We base our conclusion thatthe change in risk perceptions from
having had contact with new information in the form of learning
of a neighbor’s lung cancer diagnosis from data from a single
cross-sectional survey. The updating framework is dynamic in that
there is a prior that is updated based on receipt of new information.
Thus, ideally, we would have surveyed neighbors about their
risk perceptions immediately following a report that a neighbor
was diagnosed with lung cancer. Two years later, we would have
repeated the survey of the same persons, asking them about their
current risk perceptions.
However, this quasi-prospective survey approach is impractical.

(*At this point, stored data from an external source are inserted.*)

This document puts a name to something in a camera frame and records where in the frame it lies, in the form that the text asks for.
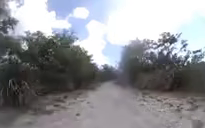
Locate pale dirt path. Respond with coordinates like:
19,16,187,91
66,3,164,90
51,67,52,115
0,80,205,128

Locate row of trees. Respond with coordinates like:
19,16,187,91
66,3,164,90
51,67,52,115
0,0,118,109
117,30,205,95

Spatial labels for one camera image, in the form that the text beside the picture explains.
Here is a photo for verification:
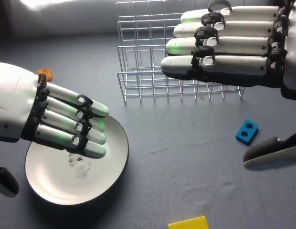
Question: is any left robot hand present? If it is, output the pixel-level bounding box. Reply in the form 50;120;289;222
0;61;110;196

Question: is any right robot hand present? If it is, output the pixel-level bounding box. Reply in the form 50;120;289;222
160;0;296;170

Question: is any white plate with barcode label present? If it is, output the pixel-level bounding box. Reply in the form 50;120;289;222
24;114;129;206

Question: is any orange spiral toy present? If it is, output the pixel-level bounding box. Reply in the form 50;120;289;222
35;68;54;83

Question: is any blue block with two holes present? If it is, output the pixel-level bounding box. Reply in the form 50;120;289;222
235;119;259;146

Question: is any yellow flat block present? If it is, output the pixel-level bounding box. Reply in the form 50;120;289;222
167;216;210;229

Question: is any silver wire dish rack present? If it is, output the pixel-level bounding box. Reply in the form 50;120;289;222
115;0;246;104

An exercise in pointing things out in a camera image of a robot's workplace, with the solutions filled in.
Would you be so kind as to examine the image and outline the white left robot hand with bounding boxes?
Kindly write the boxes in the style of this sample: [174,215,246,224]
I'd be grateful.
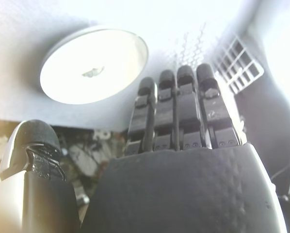
[0,63,288,233]

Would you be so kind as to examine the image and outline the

For one, many months, if not years, may have elapsed from the
date of the diagnosis to the time the information is available for
survey research. Even though the probability of getting lung cancer
is substantially increased by smoking over the life course, the
probability of getting lung cancer in a year is low. Thus, to locate
a sufficient number of smokers who are subsequently diagnosed
with lung cancer at a particular point in time, a large number of
smokers would have to be surveyed. For this reason alone, the cost
of a fully prospective study of risk perception updating would be
prohibitively high. Compared to this type of prospective approach,
our cross sectional survey approach coupled with cross checks we
undertake is efficient.
There are many health risks of smoking. Why did we focus on
lung cancer? The reason we focused on the risk of lung cancer
but not other smoking-related disease is not only because that the
odds of getting lung cancer from smoking is relatively high, but
there is greater awareness of the lung cancer risk than of other
health risks. In our survey, 72 percent of smokers knew that smoking
causes lung cancer but awareness of other smoking-related
risks was much lower. Also, the adverse consequences of being
diagnosed with lung cancer tend to occur relatively quickly following
the diagnosis, e.g., relative to diagnosis of heart disease. So
learning of a neighbor being diagnosed with lung cancer is likely to
have a relatively greater effect on risk perceptions of the harms of
smoking than other smoking related diseases.

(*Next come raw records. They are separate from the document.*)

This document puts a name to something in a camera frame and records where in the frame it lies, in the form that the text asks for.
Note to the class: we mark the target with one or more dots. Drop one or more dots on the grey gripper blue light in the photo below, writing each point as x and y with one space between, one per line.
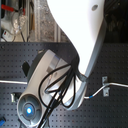
51 82

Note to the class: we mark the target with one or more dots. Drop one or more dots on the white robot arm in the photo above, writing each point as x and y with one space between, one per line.
84 24

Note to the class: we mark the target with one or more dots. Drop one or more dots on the small metal clip left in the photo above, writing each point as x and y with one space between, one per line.
14 97

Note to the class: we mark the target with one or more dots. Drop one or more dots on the black perforated pegboard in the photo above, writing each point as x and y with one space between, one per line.
96 111

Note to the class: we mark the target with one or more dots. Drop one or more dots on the blue object bottom left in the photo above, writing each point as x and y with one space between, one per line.
2 121

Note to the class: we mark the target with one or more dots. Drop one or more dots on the cluttered background shelf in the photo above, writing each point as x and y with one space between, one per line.
28 21

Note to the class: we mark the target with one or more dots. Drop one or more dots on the metal cable clip right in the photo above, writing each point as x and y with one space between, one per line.
105 86

Smoking is widespread among men in middle- and low-income
countries and among men in China and other countries in the
East Asian and Pacific region in particular. There is some empirical
evidence that public advertising of health harms of smoking has
not succeeded in reducing smoking prevalence in these countries
(Nelson, 2003). Moreover, with the high proportion of physician
smokers in China, it is difficult to see how individual counseling
of patient smokers by physicians could be very effective (Li et al.,
2007).
General information about the health harms of smoking may
be ineffective because it is insufficiently personalized (Sloan et al.,
2003). Smokers may reason that while the public messages are valid
on average, they believe that they personally are less susceptible
to smoking-related diseases and hence general messages do not
apply to them. Or people do not listen to results for the population
in general. Partly for these reasons, news media often seek personal
stories to which individual readers can relate.